How to find maxima of a numerical calculation

Question

Suppose I have the following code:
ClearAll["Global`*"]
q := 1.6*10^-19; (* Electron charge in Coulomb *)
me := 9.1*10^-31; (* Free electron rest mass in kg *)
h := 6.63*10^-34;  (* Reduced Planck's constant in J.s *)
kb := 1.38*10^-23; (* Boltzmann constant in J/K *)
FD[d_, η_] := -PolyLog[
    d + 1, -E^η];(* Defining the Fermi-Dirac integrals *)
Nc[d_, t_, α_, gs_, gv_, T_] := 
  2*gs*gv*((kb*T)/α)^(d/t)* 1/(2*π^0.5)^d*1/t*Gamma[d/t]/
   Gamma[d/2];  (* Effective band-edge DOS in d dimensions *)
n[d_, t_, α_, gs_, gv_, T_, ηF_] := 
  Nc[d, t, α, gs, gv, T]*FD[(d - t)/t, ηF]*(100)^-d; 
(* Effective SI carrier density in d dimensions in cm units*)
ηS[d_, t_, α_, gs_, gv_, T_, v_, nd_] := 
 Quiet[Chop[
     FindRoot[
      1/2*(n[d, t, α, gs, gv, T, η] + 
          n[d, t, α, gs, gv, T, η - (q*v)/(kb*T)]) == 
       nd, {η, 10000}]][[1]][[
   2]]]; (* Source Fermi Level at voltage v in d dimensions*)
J0[d_, t_, α_, gs_, gv_, T_] := 
 gs*gv*q^2/h*((kb*T)/α)^((d - 1)/t)* 1/(2*π^0.5)^(d - 1)*(
  kb*T)/q*Gamma[(d - 1 + t)/t]/Gamma[(d + 1)/2];
Jcore[d_, t_, α_, gs_, gv_, T_, v_, nd_] := 
  FD[(d - 1)/t, ηS[d, t, α, gs, gv, T, v, nd]] -FD[(
    d - 1)/t, ηS[d, t, α, gs, gv, T, v, nd] - (q*v)/(
     kb*T)];
Jall[d_, t_, α_, gs_, gv_, T_, v_, nd_] := 
  J0[d, t, α, gs, gv, T]* 
   Jcore[d, t, α, gs, gv, T, v, nd];
vinj[d_, t_, α_, gs_, gv_, T_, nd_, Eop_] := 
  Jall[d, t, α, gs, gv, T, Eop/q, nd]/(q*nd);

On plotting vinj for some parameters mentioned below you should get the following plot:
v1 = LogLinearPlot[{vinj[2, 2, h^2/(4*π^2*2*0.2*me), 2, 1, 300, 
     n2d, 0.092*q]*10^-9}, {n2d, 10^10, 10^14}, Frame -> True, 
  FrameTicks -> Automatic, 
  FrameLabel -> {"Carrier Density (1/!(*SuperscriptBox[(cm), (2
)]))", "!(*SubscriptBox[(v), (inj)]) (!(*SuperscriptBox[
(10), (7)])cm/s)"}, BaseStyle -> {FontSize -> 15}, 
  PlotRange -> Full, AxesOrigin -> {Automatic, 0}, 
  AspectRatio -> GoldenRatio, PlotStyle -> {Thick, Blue}]
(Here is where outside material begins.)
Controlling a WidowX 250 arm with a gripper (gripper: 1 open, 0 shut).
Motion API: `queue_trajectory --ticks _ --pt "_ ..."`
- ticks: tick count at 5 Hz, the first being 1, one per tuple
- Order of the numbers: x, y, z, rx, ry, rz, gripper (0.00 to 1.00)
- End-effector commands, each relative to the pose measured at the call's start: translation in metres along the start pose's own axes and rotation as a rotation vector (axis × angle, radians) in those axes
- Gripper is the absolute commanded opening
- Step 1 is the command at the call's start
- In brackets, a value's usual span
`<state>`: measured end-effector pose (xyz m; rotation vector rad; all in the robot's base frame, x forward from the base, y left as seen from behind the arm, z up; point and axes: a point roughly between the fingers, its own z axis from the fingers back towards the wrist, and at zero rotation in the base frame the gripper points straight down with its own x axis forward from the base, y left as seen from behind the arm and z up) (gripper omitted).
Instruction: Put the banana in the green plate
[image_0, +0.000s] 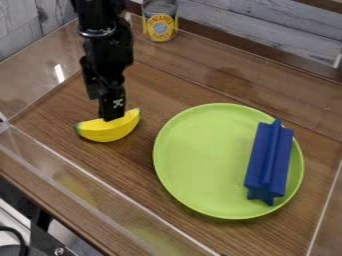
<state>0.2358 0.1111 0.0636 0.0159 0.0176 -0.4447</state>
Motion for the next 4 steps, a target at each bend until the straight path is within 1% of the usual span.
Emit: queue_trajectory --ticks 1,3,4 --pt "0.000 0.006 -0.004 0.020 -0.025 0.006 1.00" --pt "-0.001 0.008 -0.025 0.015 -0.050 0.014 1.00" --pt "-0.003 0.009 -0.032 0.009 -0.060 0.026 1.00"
As you can see there is a maxima in the value of vinj as a function of n2d. How do I find this maxima numerically? Is there some function which can directly extract it? I tried FindMaxValue and NMaximize but both of them didn't work. Any suggestions are welcome.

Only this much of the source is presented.